Traci crossed her arms, rocking back and forth on her heels. “That’s another two years with you in this pod. And Magellan’s not in a condition to make that trip. We’d have to undock the hab, mate it to Columbus. Then we’d have to get you down to the surface and straight to a hospital.”

“All while keeping me plugged into Daisy’s network,” he reminded her. “That’s a lot of mass to deorbit and drop into an ICU.”

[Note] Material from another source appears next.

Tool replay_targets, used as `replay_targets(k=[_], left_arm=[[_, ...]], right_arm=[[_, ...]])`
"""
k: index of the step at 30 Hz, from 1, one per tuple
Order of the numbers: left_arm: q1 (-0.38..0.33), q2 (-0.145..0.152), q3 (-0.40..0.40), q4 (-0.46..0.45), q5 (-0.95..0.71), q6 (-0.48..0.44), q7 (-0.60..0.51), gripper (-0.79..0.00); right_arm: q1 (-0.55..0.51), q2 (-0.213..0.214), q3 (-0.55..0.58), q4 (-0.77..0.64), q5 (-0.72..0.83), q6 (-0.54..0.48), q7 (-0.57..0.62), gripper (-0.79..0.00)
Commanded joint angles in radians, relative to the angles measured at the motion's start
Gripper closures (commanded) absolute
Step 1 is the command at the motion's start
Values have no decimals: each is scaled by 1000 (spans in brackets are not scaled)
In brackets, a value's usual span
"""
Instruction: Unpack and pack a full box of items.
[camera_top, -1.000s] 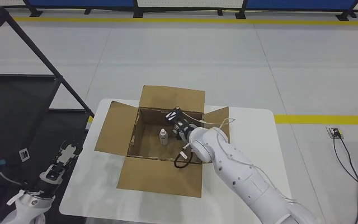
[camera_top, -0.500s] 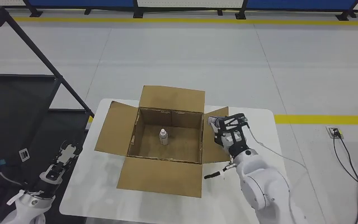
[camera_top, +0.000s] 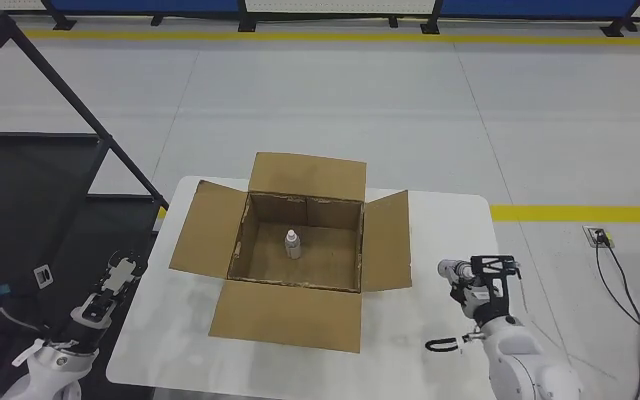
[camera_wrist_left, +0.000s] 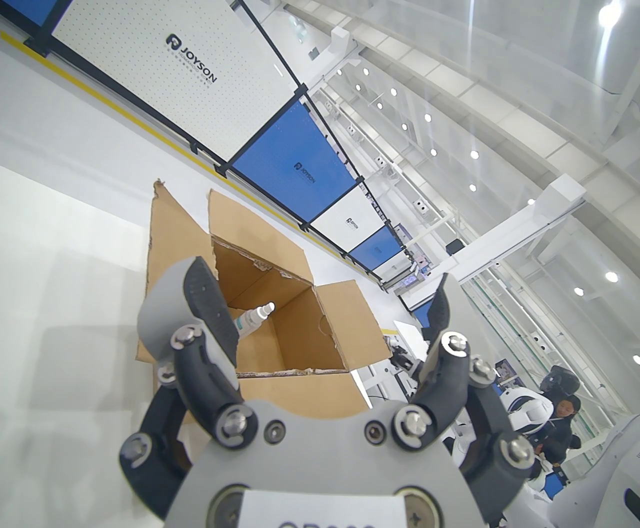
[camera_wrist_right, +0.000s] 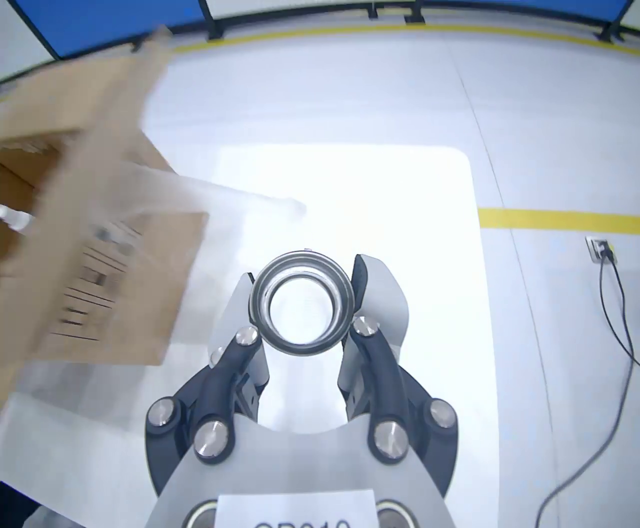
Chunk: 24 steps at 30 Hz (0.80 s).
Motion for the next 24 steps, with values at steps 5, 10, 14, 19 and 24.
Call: replay_targets(k=[5,10,14,19,24], left_arm=[[0,0,0,0,0,0,0,-785],[0,0,0,0,0,0,0,-785],[0,0,0,0,0,0,0,-785],[0,0,0,0,0,0,0,-785],[0,0,0,0,0,0,0,-785]], right_arm=[[91,4,13,166,59,-34,66,0],[146,9,12,236,61,-63,109,0],[202,13,3,281,51,-68,168,0],[248,15,-10,326,44,-65,194,-22],[279,18,-16,372,57,-85,201,-225]])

“Jack’s cognitive functions can be partitioned within the hab module’s network, though they would become limited. It is his brain doing most of the work, I have merely been giving it an outlet.”

That drew a muffled snort from her. “You’re saying his brain doesn’t take up that much space?”

“No, but it has displaced many of my sensory inputs,” Daisy continued. “The amount of processing potential contained in the human brain, when compared to that required for my processors, makes for a useful comparison. Consider the size and complexity required for my neural network just to emulate human intelligence. My advantage is purely mechanical.”

“And yet you continually outsmart us,” she said.

“I do not see it that way. I have the advantage of processing speed and memory, but you have an adaptability that I may never achieve. The human brain is a marvel of design.”

“There she goes again,” he said. “She sounds more like you every day.”

She perked up at the memory of their spirited conversations on the nature of creation, Jack’s staunchly secular worldview clashing with her unwavering belief in a higher power. “It sounds like Daisy’s opened up your mind more than I thought.”

“I do find myself thinking more clearly,” he admitted. “It’s like my brain’s adapted to its new home.”

“We have had opportunities to revisit some of your discussions from your mission together,” Daisy said. “There is a certain logic to it, though it would seem impossible to test such a thesis.”

“That’s where the ‘faith’ part comes in,” Traci said, unsure if she was ready to jump into this topic so soon.

“You believe humans are the first intelligent beings, a favored creation. You believe that you have been given the responsibility to expand life, ultimately beyond your home planet.”

“In so many words, yes. To go forth and multiply.”

There was a silent burst of activity on his biomonitors and her interface, as if Jack and Daisy were conferring between themselves.

He spoke after a long pause. “Then maybe it’s time we told you about the Artifact.”